Le tout étant fonction des circonstances, l’assureur qui parvient à démontrer que la collecte envisagée est nécessaire à l’évaluation du risque, pierre angulaire du contrat, notamment en ce qui a trait à la fixation du taux de la prime (24), pourrait vraisemblablement invoquer l’alinéa 9 (1) L.p.r.p.s.p. afin d’obtenir l’information désirée (25). Mentionnons que l’autorisation octroyée à l’assureur en vue de lui permettre d’obtenir certains renseignements médicaux relatifs à l’état de santé de l’assuré n’atténue en rien l’obligation du preneur (et de l’assuré si l’assureur lui demande, cf. art. 2408 C.c.Q.) de répondre aux questions de l’assureur en déclarant – en respect de l’axiome de plus haute bonne foi – toutes les circonstances connues de lui, susceptibles d’influencer de façon importante un assureur dans l’appréciation du risque (26).

Les tests génétiques

Le cadre normatif de la protection des renseignements personnels a récemment fait l’objet d’importants ajouts. Le 4 mai 2017 entrait en vigueur la loi sur la non-discrimination génétique (27), adoptée par le Parlement du Canada. En vertu de cette loi, personne ne peut être obligé à subir un test génétique à titre de condition préalable à la fourniture de biens ou de servi­ces, à la conclusion d’un contrat, ou encore à l’offre de modalités particulières dans le cadre d’un contrat.

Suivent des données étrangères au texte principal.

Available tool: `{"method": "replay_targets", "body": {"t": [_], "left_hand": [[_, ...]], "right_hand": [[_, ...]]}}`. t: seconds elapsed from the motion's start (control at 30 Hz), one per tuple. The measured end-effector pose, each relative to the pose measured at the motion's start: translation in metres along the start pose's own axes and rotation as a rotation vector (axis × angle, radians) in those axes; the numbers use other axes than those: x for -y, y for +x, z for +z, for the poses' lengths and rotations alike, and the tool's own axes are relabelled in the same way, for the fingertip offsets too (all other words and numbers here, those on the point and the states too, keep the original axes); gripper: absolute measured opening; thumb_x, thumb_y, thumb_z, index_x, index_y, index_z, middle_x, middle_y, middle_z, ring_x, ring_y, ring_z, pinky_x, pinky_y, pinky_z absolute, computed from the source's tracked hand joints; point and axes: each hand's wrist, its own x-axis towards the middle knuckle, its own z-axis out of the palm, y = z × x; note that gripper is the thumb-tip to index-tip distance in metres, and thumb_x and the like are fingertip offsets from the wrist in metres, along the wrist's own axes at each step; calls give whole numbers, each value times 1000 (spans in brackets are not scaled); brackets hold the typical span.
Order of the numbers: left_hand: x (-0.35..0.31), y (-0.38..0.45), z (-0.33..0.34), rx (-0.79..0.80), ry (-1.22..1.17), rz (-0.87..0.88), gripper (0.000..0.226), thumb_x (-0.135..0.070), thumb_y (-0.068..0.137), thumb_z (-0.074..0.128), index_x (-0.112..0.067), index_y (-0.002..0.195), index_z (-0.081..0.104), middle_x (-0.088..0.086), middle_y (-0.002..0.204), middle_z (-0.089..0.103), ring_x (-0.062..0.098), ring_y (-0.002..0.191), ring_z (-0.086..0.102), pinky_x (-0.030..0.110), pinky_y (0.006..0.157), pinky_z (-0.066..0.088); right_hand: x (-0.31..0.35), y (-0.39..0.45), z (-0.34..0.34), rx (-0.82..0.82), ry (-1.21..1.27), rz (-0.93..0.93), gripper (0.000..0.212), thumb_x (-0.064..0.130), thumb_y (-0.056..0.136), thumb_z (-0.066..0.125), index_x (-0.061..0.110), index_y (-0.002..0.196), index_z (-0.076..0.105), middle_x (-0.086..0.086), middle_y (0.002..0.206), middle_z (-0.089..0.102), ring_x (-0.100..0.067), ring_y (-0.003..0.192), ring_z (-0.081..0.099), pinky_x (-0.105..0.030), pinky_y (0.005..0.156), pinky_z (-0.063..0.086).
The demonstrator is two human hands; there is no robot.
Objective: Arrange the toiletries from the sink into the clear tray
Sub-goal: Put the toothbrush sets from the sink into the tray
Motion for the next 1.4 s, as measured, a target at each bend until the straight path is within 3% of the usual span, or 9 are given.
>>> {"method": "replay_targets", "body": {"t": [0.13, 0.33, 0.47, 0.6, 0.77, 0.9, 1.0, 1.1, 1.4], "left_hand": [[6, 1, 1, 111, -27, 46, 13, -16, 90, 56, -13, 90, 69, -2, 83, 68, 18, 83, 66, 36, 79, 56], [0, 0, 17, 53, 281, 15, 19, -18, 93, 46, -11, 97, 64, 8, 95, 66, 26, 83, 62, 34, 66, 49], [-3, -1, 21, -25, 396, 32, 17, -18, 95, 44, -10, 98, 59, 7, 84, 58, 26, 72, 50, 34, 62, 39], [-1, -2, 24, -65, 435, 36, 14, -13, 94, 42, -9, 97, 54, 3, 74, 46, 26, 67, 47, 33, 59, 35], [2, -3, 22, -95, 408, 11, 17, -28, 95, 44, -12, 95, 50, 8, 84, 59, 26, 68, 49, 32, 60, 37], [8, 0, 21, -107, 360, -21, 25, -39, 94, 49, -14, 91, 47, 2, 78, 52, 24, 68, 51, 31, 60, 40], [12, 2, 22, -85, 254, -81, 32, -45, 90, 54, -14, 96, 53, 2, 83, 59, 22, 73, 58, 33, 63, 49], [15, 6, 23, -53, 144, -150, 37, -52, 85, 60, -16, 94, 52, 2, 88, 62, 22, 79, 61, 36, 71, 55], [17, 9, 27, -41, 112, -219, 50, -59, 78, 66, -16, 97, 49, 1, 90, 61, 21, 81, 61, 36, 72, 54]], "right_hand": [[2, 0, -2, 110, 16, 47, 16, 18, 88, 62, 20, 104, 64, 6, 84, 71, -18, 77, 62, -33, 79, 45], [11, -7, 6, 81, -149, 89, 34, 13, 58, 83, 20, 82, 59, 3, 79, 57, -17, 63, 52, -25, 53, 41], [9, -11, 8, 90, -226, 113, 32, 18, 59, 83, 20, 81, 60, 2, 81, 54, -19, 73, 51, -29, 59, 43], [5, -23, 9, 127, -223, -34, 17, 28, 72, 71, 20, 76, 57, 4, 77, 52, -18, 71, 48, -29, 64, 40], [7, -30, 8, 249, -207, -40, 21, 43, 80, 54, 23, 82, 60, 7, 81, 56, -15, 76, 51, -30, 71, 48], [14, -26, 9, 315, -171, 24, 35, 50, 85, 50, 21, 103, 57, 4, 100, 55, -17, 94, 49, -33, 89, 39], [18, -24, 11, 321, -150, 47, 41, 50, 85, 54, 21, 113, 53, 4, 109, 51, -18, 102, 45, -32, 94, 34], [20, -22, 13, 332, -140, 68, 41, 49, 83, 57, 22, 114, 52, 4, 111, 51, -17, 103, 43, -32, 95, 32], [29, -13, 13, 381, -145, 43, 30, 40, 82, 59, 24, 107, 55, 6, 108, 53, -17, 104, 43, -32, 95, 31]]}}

Aussi, il est interdit d’obliger une personne à commu­niquer les résultats d’un test génétique comme condition préalable à l’exercice de l’une des activités précédentes. Les seules exceptions à ces interdictions concernent les professionnels de la santé fournissant des services de santé, ainsi que les chercheurs menant des recherches médicales, pharmaceutiques ou scientifiques à l’égard d’un participant à l’une de ces recherches.

Toutefois, le 19 juin 2017, par décret du gouvernement du Québec, la cour d’appel du Québec a été appelée à se pencher sur la validité constitutionnelle de cette loi afin de déterminer si cette dernière empiète sur la compétence législative des provinces en matière de propriété et droits civils. Plus précisément, la question constitutionnelle soumise à la cour d’appel pour audition et examen est la suivante : « La loi sur la non-discrimination génétique […] est-elle ultra vires de la compétence du Parlement du Canada en matière de droit criminel selon le paragraphe 91 (27) de la loi constitutionnelle de 1867 ? » (28) Assurément, c’est avec attention que les assureurs suivront ce dossier.